问题
I've tried to scrape yt-formatted strings with BeautifulSoup, but it always gives me an error. Here is my code:
import requests
import bs4
from bs4 import BeautifulSoup
r = requests.get('https://www.youtube.com/channel/UCPyMcv4yIDfETZXoJms1XFA')
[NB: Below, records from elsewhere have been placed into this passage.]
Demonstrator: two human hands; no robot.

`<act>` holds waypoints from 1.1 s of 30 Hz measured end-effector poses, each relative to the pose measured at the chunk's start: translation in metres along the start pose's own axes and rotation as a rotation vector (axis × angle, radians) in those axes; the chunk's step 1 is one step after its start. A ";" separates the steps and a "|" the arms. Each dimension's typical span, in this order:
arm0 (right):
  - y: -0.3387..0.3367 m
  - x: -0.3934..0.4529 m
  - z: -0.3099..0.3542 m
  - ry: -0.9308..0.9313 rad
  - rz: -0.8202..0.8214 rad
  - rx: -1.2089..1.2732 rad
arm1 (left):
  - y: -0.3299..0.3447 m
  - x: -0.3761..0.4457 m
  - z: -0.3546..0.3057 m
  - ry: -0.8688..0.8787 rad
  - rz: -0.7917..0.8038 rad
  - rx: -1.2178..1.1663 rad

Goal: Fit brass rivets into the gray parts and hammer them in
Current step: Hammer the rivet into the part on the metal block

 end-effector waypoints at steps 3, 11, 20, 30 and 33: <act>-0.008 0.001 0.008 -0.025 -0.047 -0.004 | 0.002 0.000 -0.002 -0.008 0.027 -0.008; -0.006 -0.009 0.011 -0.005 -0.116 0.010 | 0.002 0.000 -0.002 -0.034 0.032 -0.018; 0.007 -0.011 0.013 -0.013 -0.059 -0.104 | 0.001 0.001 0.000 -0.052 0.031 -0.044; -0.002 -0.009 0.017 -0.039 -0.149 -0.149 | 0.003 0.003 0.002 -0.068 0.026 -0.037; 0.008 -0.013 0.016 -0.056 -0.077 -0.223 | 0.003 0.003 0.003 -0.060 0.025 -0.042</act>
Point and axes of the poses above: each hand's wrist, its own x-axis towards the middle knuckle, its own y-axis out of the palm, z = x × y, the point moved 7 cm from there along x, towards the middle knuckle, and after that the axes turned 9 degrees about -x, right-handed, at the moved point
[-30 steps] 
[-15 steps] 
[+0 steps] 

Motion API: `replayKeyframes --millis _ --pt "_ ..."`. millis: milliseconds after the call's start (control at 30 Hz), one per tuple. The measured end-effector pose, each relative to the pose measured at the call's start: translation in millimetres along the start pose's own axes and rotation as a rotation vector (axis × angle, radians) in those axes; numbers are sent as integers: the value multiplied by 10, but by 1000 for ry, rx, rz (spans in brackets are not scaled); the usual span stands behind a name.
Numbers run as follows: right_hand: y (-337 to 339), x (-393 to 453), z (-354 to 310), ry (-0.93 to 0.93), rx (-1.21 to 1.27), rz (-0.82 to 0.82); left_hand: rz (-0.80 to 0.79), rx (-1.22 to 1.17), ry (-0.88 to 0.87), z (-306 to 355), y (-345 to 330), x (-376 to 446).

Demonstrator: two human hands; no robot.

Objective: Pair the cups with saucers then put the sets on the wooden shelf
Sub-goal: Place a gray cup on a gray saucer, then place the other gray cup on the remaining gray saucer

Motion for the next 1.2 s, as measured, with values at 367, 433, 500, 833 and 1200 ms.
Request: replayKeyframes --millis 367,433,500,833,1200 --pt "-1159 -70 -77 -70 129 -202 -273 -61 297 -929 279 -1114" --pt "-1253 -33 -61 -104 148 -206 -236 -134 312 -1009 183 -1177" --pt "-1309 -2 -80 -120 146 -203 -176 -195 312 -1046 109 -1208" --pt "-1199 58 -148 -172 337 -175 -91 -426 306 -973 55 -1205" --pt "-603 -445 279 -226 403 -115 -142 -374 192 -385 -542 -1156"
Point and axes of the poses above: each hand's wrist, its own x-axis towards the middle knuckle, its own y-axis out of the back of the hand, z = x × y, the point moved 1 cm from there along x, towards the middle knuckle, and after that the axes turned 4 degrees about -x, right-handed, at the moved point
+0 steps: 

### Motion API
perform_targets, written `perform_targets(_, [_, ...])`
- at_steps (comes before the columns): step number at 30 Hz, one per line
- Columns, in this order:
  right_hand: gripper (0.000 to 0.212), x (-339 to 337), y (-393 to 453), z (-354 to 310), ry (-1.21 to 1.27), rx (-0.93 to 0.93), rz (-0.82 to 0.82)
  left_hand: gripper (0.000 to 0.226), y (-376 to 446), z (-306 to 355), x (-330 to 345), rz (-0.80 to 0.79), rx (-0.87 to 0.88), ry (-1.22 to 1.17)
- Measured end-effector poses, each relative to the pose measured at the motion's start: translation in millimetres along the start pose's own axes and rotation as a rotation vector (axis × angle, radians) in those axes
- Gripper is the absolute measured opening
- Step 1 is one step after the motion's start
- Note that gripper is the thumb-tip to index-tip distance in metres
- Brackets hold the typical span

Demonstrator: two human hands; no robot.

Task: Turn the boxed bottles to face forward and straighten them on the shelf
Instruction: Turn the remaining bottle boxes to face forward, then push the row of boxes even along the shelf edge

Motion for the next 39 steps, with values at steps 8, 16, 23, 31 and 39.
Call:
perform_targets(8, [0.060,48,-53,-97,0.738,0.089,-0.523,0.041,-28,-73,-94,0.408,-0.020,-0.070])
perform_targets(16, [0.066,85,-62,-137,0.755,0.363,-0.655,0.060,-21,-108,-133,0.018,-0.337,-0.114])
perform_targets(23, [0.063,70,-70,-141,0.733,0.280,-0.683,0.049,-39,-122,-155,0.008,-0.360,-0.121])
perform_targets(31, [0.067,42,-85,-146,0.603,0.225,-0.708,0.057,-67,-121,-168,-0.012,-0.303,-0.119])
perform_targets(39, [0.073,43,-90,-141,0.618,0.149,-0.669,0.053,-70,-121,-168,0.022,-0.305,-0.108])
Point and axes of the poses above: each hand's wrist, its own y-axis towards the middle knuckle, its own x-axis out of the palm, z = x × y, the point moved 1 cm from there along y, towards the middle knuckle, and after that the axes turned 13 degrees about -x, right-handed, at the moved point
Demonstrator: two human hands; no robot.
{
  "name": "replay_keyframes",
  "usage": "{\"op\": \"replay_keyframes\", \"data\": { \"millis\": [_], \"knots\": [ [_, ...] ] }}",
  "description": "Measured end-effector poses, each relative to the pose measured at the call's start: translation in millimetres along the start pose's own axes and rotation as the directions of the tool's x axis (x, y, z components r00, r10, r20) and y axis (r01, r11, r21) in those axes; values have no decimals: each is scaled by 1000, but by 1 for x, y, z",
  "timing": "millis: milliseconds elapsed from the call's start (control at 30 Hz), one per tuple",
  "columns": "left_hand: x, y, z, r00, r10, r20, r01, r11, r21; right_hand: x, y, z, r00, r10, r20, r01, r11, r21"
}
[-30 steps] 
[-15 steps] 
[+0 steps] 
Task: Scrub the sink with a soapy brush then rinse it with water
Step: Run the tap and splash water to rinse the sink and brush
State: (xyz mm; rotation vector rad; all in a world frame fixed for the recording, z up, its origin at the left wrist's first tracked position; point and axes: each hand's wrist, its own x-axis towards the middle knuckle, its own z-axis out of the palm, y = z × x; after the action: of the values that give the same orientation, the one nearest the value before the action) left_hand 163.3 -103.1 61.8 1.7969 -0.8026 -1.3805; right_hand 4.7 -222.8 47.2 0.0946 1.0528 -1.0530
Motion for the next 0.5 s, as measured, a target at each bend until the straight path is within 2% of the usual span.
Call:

soup = bs4.BeautifulSoup(r.text, "html.parser")
def onoroff():
onoroff = soup.find('yt-formatted-string',{'id','subscriber-count'}).text
return onoroff
print("Subscribers: "+str(onoroff().strip()))
This is the error I get
AttributeError: 'NoneType' object has no attribute 'text'
Is there another way to scrape yt-formatted-strings?
回答1:
Most of Youtube content is generated via JavaScript, capability that BeautifulSoup don't have, but you can get luck by scrapping the json objects on the source code, but not the HTML elements directly, i.e.:
import requests, json, re
h = {
'Host': 'www.youtube.com',
'User-Agent': 'Mozilla/5.0 (Windows NT 10.0; Win64; x64; rv:75.0) Gecko/20100101 Firefox/75.0',
'Accept': '*/*',
'Accept-Language': 'en-US,pt;q=0.7,en;q=0.3',
'Referer': 'https://www.youtube.com/channel/UCPyMcv4yIDfETZXoJms1XFA',
}
u = "https://www.youtube.com/channel/UCPyMcv4yIDfETZXoJms1XFA"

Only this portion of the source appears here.